= Gil Marks =

American food writer and historian (1952–2014)

Gilbert Stanley Marks (גיל מרקס; May 30, 1952 – December 5, 2014) was an American food writer and historian noted for his reference and cookbooks on the subject of Jewish food. He was the founding editor of Kosher Gourmet magazine. He moved to Israel and became a citizen in 2012 and died of lung cancer on December 5, 2014, at the hospice at Hadassah Hospital in Jerusalem.

==Education==
Marks was born in 1952 in Charleston, West Virginia. After graduating from high school at Talmudical Academy of Baltimore, Marks studied at Yeshiva University, and graduated with an M.A. in Jewish history, M.S.W. in social work and rabbinical ordination from Rabbi Isaac Elchanan Theological Seminary, a Yeshiva University affiliate.

==Published works==
Marks was the founding editor of Kosher Gourmet magazine, in 1986, which ran for about six years before closing in the early 1990s.

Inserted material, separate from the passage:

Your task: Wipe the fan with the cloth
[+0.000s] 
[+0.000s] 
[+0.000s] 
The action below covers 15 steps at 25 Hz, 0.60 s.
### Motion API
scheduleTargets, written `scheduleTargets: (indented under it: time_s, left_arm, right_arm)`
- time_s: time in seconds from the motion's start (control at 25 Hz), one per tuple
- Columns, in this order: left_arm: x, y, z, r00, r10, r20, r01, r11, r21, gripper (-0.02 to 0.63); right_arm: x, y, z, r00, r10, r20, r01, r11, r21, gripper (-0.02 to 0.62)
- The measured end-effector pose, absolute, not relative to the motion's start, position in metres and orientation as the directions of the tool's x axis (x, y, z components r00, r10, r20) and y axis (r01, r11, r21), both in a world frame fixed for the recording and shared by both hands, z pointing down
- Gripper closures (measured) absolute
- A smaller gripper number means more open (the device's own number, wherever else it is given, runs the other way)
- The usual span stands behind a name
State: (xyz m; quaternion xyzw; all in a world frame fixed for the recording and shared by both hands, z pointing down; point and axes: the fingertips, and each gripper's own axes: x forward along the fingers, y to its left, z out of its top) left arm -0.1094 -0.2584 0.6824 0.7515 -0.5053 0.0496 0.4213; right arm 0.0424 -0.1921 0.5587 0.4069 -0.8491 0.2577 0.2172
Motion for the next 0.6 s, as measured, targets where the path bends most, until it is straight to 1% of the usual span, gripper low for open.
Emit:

The following books written by Marks have been published:
- The World of Jewish Cooking: More Than 500 Traditional Recipes from Alsace to Yemen (Simon & Schuster, 1996)
- The World of Jewish Entertaining: Menus and Recipes for the Sabbath, Holidays, and Other Family Celebrations (Simon & Schuster, 1998)
- The World Of Jewish Desserts: More Than 400 Delectable Recipes from Jewish Communities (Simon & Schuster, 2000)
- Olive Trees and Honey: A Treasury of Vegetarian Recipes from Jewish Communities Around the World (Wiley, 2004)
- Encyclopedia of Jewish Food (Wiley, 2010)
Marks was also among the international team of contributors to Meals in Science and Practice: Interdisciplinary Research and Business Applications (Woodhead Publishing, 2009).

==Awards==
Olive Trees and Honey is a 2005 James Beard Foundation Award winner and a 2006 IACP Cookbook Award finalist.

The Encyclopedia of Jewish Food earned Marks a place on the Forward 50 for 2010, a list of fifty American Jews "who have made a significant impact on the Jewish story in the past year", in the newly created "Food contributors" category. The book was also nominated for the 2011 James Beard Foundation Award for "Reference and Scholarship" and was recognized by Library Journal as the best reference book of 2010 in the Food category.